Question 4. Which of the following earlier historical developments most directly created the conditions the report describes, specifically, why some nations had the infrastructure and educated populations to absorb new technology while others did not?
Explanation: D is correct. The report describes a Mali farmer lacking electricity, connectivity, and literacy, and asks implicitly why. The historical answer most directly connected to the digital divide is colonialism's deliberate underdevelopment of colonial territories. Colonial powers built railways to extract resources rather than connect markets; built schools selectively or inadequately; invested in infrastructure serving export industries rather than domestic development. At independence, former colonies inherited economies structured around commodity export, educational systems covering only a fraction of the population, and infrastructure inadequate for industrialization. These colonial legacies most directly explain the infrastructure and human capital gaps the report identifies as barriers to technology access. A is wrong, while the Scientific Revolution contributed to European technological development, it is too distant historically and too indirect to serve as the best explanation for why a rural Mali farmer lacks electricity in 2005. B is wrong, the Columbian Exchange provided agricultural benefits to Europe but is not the direct cause of 21st-century infrastructure gaps in Africa. C is wrong, the Marshall Plan helped Europe, not sub-Saharan Africa or South Asia; it is not the cause of the global divide the report describes.
Question 5. Which of the following developments after this report was written has most directly addressed or complicated the digital divide it describes?
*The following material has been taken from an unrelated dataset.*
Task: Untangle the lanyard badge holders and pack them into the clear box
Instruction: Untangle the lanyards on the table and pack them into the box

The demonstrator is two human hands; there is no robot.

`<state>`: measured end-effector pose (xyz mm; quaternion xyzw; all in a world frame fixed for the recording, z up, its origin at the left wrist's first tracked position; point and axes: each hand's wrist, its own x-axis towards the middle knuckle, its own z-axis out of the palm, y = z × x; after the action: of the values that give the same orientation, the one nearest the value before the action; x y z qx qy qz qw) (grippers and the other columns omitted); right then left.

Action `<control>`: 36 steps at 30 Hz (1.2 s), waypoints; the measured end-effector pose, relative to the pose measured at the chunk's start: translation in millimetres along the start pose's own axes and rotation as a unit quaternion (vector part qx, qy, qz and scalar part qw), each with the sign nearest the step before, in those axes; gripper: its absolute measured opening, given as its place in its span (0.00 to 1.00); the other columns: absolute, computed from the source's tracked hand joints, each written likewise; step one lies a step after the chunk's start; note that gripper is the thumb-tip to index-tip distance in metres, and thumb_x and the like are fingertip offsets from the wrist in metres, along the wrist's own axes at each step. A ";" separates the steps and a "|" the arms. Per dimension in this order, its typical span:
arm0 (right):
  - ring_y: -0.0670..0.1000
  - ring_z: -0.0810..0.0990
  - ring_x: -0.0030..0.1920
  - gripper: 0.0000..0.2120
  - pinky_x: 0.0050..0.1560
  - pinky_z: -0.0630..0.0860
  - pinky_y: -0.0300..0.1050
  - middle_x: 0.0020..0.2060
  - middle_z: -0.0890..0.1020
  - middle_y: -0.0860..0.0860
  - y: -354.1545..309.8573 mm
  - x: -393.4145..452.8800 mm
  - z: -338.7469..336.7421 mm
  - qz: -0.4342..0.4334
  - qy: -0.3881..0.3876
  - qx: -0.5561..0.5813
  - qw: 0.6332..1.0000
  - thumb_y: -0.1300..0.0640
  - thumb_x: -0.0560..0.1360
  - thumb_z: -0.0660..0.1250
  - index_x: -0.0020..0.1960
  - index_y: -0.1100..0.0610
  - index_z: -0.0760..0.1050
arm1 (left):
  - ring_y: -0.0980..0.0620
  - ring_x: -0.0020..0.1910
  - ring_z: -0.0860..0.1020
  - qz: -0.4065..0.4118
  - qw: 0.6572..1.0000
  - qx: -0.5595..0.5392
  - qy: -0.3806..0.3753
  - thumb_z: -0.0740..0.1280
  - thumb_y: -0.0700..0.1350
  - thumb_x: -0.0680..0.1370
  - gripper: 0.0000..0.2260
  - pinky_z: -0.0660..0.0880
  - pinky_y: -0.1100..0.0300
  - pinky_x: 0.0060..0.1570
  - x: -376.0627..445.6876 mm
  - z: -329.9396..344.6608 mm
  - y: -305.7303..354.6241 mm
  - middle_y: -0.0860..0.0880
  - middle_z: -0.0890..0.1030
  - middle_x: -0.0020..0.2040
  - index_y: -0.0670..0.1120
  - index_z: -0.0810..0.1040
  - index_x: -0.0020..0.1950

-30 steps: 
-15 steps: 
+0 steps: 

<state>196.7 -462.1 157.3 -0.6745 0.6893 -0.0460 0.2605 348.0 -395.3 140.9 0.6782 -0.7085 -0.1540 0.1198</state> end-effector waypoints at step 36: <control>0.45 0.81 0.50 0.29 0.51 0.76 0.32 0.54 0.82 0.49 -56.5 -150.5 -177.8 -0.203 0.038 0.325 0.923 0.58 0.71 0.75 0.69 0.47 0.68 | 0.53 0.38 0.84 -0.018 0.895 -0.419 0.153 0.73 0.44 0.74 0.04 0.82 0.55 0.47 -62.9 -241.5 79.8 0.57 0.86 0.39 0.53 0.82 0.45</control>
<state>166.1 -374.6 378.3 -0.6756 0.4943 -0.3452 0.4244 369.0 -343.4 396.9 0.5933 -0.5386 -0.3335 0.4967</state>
Explanation: A is correct. The most significant development affecting the digital divide since 2005 has been the explosive spread of mobile phone technology, particularly affordable Android smartphones, across Africa and South Asia. Mobile money systems like M-Pesa in Kenya enabled millions of unbanked people to conduct financial transactions via basic phones. Mobile internet allowed farmers to access weather forecasts and market prices. These developments genuinely expanded access beyond what the 2005 report could anticipate, partially narrowing the divide the report described. However, significant gaps in access, digital literacy, and infrastructure quality persist, making the qualified statement in option A the most accurate characterization. B is wrong, no such UN mandatory technology transfer program exists; this is historically false. C is wrong, universal internet access has not been achieved; billions of people globally still lack reliable connectivity, and digital literacy gaps persist even where basic access has expanded. D is wrong; AI has not made digital access or literacy irrelevant; if anything, AI developments risk creating new and more severe divides between those who can use advanced tools and those who cannot.